DATASET CONTENT.
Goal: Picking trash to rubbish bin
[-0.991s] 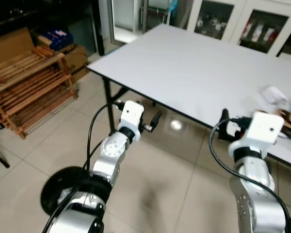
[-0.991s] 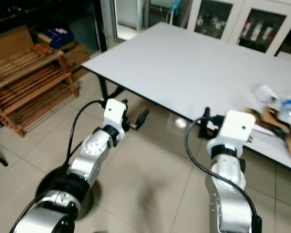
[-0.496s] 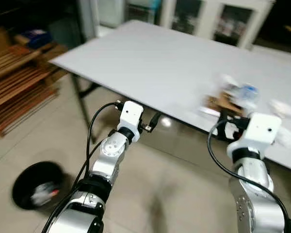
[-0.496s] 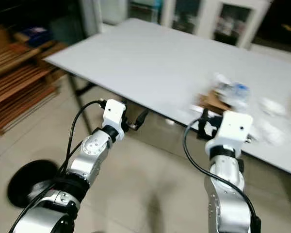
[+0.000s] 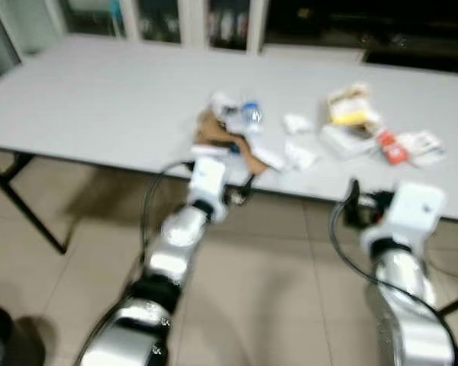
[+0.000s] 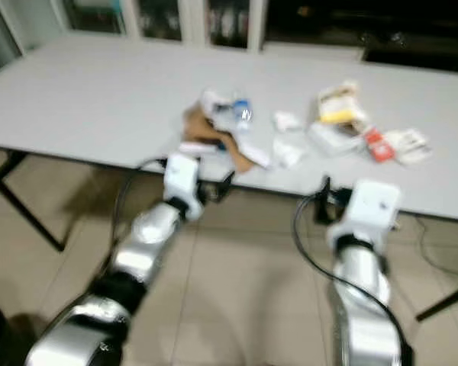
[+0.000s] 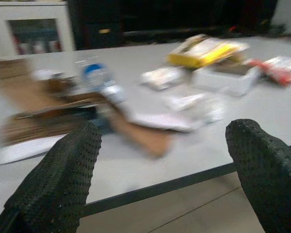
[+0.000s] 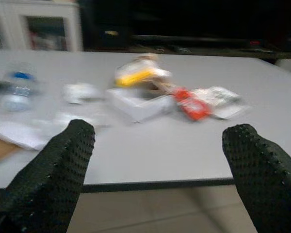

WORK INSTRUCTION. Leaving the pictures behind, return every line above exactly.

WRITTEN ANSWER.
Goal: Picking trash to rubbish bin
[-0.991s] 
[-0.991s] 
[-0.496s] 
[-0.496s] 
[+0.000s] 
[+0.000s] 
[+0.000s] 
[+0.000s] 

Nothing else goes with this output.